Scott Kammerer, President of SoDel Concepts, provided keynote remarks along with Dr. Saleem Khan.
This morning’s graduates include: Bennie Clowers, Nicholas Giove, Dennis Kane, Samuel Keller, Lakesha Land, Tony Martinez, David Murray, Jeffrey Rowan and Taylor Crawford Williams
Students have spent the past 14 weeks developing their skills both in and outside the kitchen. From proper knife handling techniques to ServSafe® certification and completing a two-week internship, the students are prepared for entry-level jobs in the food industry. Guest speakers and field trips have rounded out the formal training program.
Kammerer shared his own personal journey from addiction to Delaware Business Man of the Year award winner. “I was an addict. I was helpless and hopeless. I got a job washing dishes for minimum wage in a Mexican restaurant,” he explained.
In partnership with the late Matt Haley, Kammerer has built an expansive group of restaurants in Sussex County with SoDel Concepts.
“Greatness can come from anywhere. You are about to join the most dynamic industry in America. It is up to us to make the magic happen behind the scenes,” he said.
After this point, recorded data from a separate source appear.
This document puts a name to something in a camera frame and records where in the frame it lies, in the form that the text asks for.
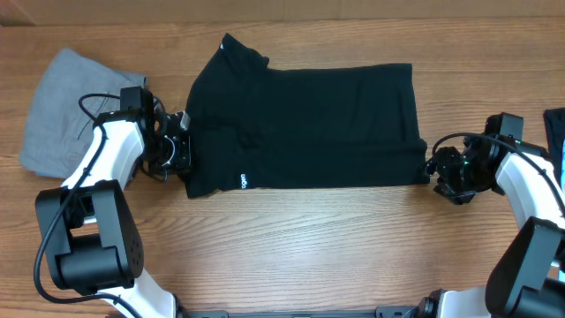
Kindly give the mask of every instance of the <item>gray fabric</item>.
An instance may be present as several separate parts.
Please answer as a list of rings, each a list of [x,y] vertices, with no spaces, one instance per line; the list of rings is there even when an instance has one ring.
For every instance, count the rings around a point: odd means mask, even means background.
[[[20,164],[41,176],[68,178],[93,138],[92,120],[80,110],[79,98],[90,93],[119,95],[120,88],[145,83],[144,75],[112,70],[71,49],[61,50],[35,90]],[[84,105],[95,116],[119,109],[119,101],[109,98],[88,98]]]

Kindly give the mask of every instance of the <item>beige wall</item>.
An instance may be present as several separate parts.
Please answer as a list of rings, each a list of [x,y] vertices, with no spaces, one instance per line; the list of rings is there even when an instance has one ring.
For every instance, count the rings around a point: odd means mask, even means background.
[[[8,25],[565,16],[565,0],[0,0]]]

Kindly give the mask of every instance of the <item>brown floor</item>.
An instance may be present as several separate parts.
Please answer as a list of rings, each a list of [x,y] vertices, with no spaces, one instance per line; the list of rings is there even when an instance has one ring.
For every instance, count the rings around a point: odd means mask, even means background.
[[[565,19],[0,29],[0,316],[112,312],[102,302],[49,304],[33,285],[34,198],[61,180],[22,170],[18,153],[50,59],[68,47],[145,73],[168,110],[181,110],[225,32],[271,57],[273,68],[413,63],[430,148],[448,133],[482,132],[502,111],[525,117],[524,139],[545,146],[543,110],[565,106]],[[190,309],[249,312],[417,304],[434,289],[485,284],[517,233],[508,199],[482,193],[456,207],[432,189],[252,190],[189,201],[180,182],[139,176],[125,193],[146,268],[164,289]],[[51,292],[72,295],[55,291],[46,267],[42,277]]]

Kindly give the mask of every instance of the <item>black cord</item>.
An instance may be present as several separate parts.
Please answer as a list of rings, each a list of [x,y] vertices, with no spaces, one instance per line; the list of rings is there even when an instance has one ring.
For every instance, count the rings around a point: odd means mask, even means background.
[[[435,157],[435,151],[437,150],[438,146],[443,141],[450,140],[450,139],[455,138],[455,137],[474,137],[474,138],[480,138],[482,140],[489,140],[492,143],[495,143],[499,146],[503,146],[503,147],[507,148],[508,150],[510,150],[511,152],[519,155],[522,159],[524,159],[527,163],[529,163],[530,166],[532,166],[533,169],[535,169],[541,175],[541,177],[547,182],[547,185],[551,189],[551,192],[554,194],[555,200],[557,201],[557,205],[559,206],[559,209],[561,210],[563,217],[565,217],[565,203],[563,203],[563,200],[561,199],[561,196],[559,195],[559,190],[557,189],[555,184],[552,182],[550,177],[547,176],[546,170],[539,168],[539,166],[535,162],[533,162],[533,160],[530,159],[530,157],[525,155],[522,151],[518,150],[516,147],[509,145],[508,143],[506,143],[502,140],[497,140],[494,137],[486,136],[484,134],[474,133],[474,132],[452,133],[450,135],[447,135],[447,136],[441,138],[440,140],[438,140],[438,142],[435,143],[435,145],[433,145],[432,157]]]
[[[88,94],[88,95],[84,95],[84,96],[80,97],[79,107],[93,121],[96,120],[96,117],[94,117],[82,104],[82,102],[85,99],[87,99],[88,97],[109,97],[109,98],[119,99],[118,96],[109,95],[109,94]],[[120,304],[123,308],[125,308],[128,312],[130,312],[130,314],[134,318],[142,318],[141,315],[139,315],[133,307],[131,307],[127,302],[125,302],[123,299],[119,298],[116,295],[112,295],[112,294],[108,294],[108,293],[98,293],[98,294],[95,294],[95,295],[89,295],[89,296],[83,296],[83,297],[77,297],[77,298],[71,298],[71,299],[60,299],[60,298],[56,298],[56,297],[49,295],[43,289],[43,286],[41,285],[41,276],[40,276],[41,259],[43,258],[43,254],[45,254],[45,249],[47,248],[47,244],[49,243],[49,239],[51,238],[51,235],[53,234],[53,231],[55,230],[57,223],[61,219],[61,216],[63,215],[64,210],[69,205],[69,203],[72,201],[72,198],[74,197],[74,195],[79,190],[80,185],[84,182],[84,180],[90,174],[90,171],[92,170],[94,164],[96,163],[96,160],[98,159],[98,157],[100,156],[100,153],[102,152],[102,149],[104,148],[104,145],[106,144],[106,139],[107,139],[106,130],[104,129],[103,125],[99,125],[99,127],[100,127],[100,130],[102,131],[102,140],[100,142],[100,146],[98,146],[98,148],[96,149],[96,152],[94,153],[94,156],[90,160],[90,163],[88,163],[88,165],[84,169],[84,172],[80,176],[79,180],[74,185],[74,187],[70,190],[70,192],[67,194],[66,198],[64,198],[63,203],[59,207],[59,210],[55,213],[55,216],[53,217],[53,220],[51,221],[51,224],[49,225],[47,231],[45,232],[45,236],[43,237],[43,240],[41,241],[41,244],[40,244],[39,249],[37,251],[37,255],[35,256],[35,264],[34,264],[35,289],[37,290],[37,292],[39,292],[39,294],[43,298],[45,298],[46,300],[48,300],[52,303],[56,303],[56,304],[75,304],[75,303],[80,303],[80,302],[94,300],[94,299],[109,299],[109,300],[112,300],[114,302],[114,304]]]

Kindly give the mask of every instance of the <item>black fabric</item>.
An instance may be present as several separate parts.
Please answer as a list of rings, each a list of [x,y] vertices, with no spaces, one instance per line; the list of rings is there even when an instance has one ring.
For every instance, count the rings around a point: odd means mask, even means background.
[[[555,167],[555,179],[558,184],[561,184],[561,163],[563,158],[563,141],[565,140],[565,108],[546,110],[544,112],[544,120],[546,122],[549,155]]]
[[[229,34],[192,86],[190,198],[236,188],[400,186],[420,169],[410,64],[278,71]]]

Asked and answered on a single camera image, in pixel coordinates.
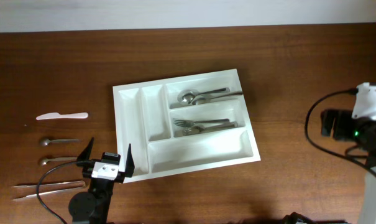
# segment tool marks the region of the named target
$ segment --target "cutlery tray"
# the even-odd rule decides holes
[[[236,69],[114,86],[117,153],[122,157],[119,170],[124,171],[130,143],[135,163],[133,177],[124,182],[259,161],[244,96],[194,106],[183,106],[177,100],[182,90],[224,87],[242,90]],[[224,118],[238,127],[182,136],[184,128],[173,124],[174,119]]]

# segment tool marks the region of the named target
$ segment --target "wire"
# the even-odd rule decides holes
[[[358,148],[359,148],[358,145],[347,148],[345,150],[345,156],[353,158],[353,159],[367,159],[367,156],[360,156],[360,155],[351,155],[351,154],[349,154],[350,152],[352,152],[353,150],[358,149]]]
[[[333,155],[333,156],[336,156],[338,158],[341,158],[341,159],[345,159],[349,162],[352,162],[358,166],[360,166],[361,168],[365,169],[367,172],[371,173],[375,178],[376,178],[376,172],[374,170],[372,170],[371,168],[368,168],[367,166],[365,166],[363,163],[353,159],[353,158],[350,158],[350,157],[347,157],[347,156],[344,156],[344,155],[341,155],[339,153],[336,153],[336,152],[333,152],[333,151],[330,151],[326,148],[323,148],[321,146],[319,146],[318,144],[316,144],[314,141],[312,141],[312,139],[310,138],[309,134],[308,134],[308,123],[310,121],[310,116],[311,116],[311,113],[312,111],[316,108],[316,106],[318,104],[320,104],[320,102],[322,102],[323,100],[329,98],[329,97],[332,97],[332,96],[336,96],[336,95],[340,95],[340,94],[350,94],[350,95],[355,95],[356,93],[358,92],[358,90],[356,88],[351,88],[349,90],[343,90],[343,91],[337,91],[335,93],[330,93],[322,98],[320,98],[318,101],[316,101],[310,108],[310,110],[308,111],[308,114],[306,115],[306,119],[305,119],[305,137],[306,139],[308,140],[308,142],[310,142],[310,144],[315,147],[316,149],[319,149],[325,153],[328,153],[330,155]]]
[[[39,180],[39,182],[37,183],[37,186],[36,186],[36,195],[37,195],[37,199],[39,200],[39,202],[41,203],[41,205],[43,205],[43,207],[49,211],[52,215],[54,215],[55,217],[57,217],[62,223],[64,224],[67,224],[67,222],[58,214],[56,214],[53,210],[51,210],[50,208],[48,208],[48,206],[43,202],[43,200],[41,199],[40,197],[40,194],[39,194],[39,189],[40,189],[40,185],[42,184],[44,178],[46,176],[48,176],[50,173],[52,173],[53,171],[59,169],[59,168],[62,168],[62,167],[65,167],[65,166],[69,166],[69,165],[74,165],[74,164],[83,164],[83,163],[91,163],[92,161],[73,161],[73,162],[67,162],[67,163],[64,163],[64,164],[60,164],[59,166],[56,166],[52,169],[50,169],[49,171],[47,171]]]

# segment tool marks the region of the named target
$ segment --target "empty tray compartment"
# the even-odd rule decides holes
[[[178,95],[183,90],[194,90],[198,92],[205,92],[205,91],[217,90],[217,89],[226,88],[226,87],[230,89],[230,92],[241,90],[239,77],[237,76],[234,77],[233,75],[231,75],[230,70],[219,72],[219,74],[216,77],[199,78],[199,79],[194,79],[194,80],[167,84],[167,97],[168,97],[169,107],[172,109],[172,108],[179,108],[183,106],[177,100]],[[213,93],[207,96],[219,96],[225,93]],[[211,101],[216,102],[216,101],[233,99],[237,97],[239,96],[228,96],[228,97],[213,99]]]
[[[244,127],[244,117],[241,103],[239,100],[227,100],[214,103],[206,103],[203,105],[189,106],[184,108],[173,109],[170,112],[172,122],[176,119],[187,119],[193,121],[204,121],[213,119],[229,119],[230,122],[237,122],[238,127]],[[198,124],[204,128],[208,126],[219,125],[214,124]],[[185,127],[172,124],[174,137],[182,137],[182,131]]]
[[[149,141],[168,139],[170,120],[165,104],[163,85],[142,88],[142,106],[145,118],[145,130]]]
[[[114,93],[116,127],[121,129],[120,134],[117,135],[117,151],[123,151],[123,155],[127,155],[128,145],[131,143],[131,153],[135,163],[134,175],[149,173],[140,94],[139,88]]]
[[[153,173],[253,156],[245,128],[153,142],[148,150]]]

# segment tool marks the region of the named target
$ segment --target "white plastic knife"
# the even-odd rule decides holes
[[[61,119],[61,118],[69,118],[69,119],[85,119],[88,117],[88,113],[74,113],[74,114],[59,114],[57,112],[54,113],[47,113],[36,117],[36,120],[42,119]]]

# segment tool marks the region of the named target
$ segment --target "wooden table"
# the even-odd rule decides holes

Khan also encouraged students to be their best. “Keep learning,” he advised. “It is the beginning, not the end. As they say, ‘the sky’s the limit.’ Work hard and make things better every day.”
Graduates interned at the Sheraton, Bellevue Community Center, Lorelton Assisted Living, Panda Express, 299 Old School Grill and Stewart’s Brewing Company.
“I never thought I would get to this day,” said graduate Bennie Clowers. “I thought I would get to six weeks and then they’ll kick me out.”
Clowers said that Executive Chef Tim Hunter advised him to write something down that will keep him going. He did exactly that, and Clowers’ hard work paid off as he was awarded the class’ most-improved award.
Taylor Crawford Williams, a self-taught vegan chef who moved to Delaware from Houston less than a year ago, was awarded the class’ best dish award. “I am grateful for this opportunity,” she said. “It was a new start for me. I was scared coming in. This experience has been good for me. The best is yet to come.”
Jeffrey Rowan was awarded the class’ perfect attendance award.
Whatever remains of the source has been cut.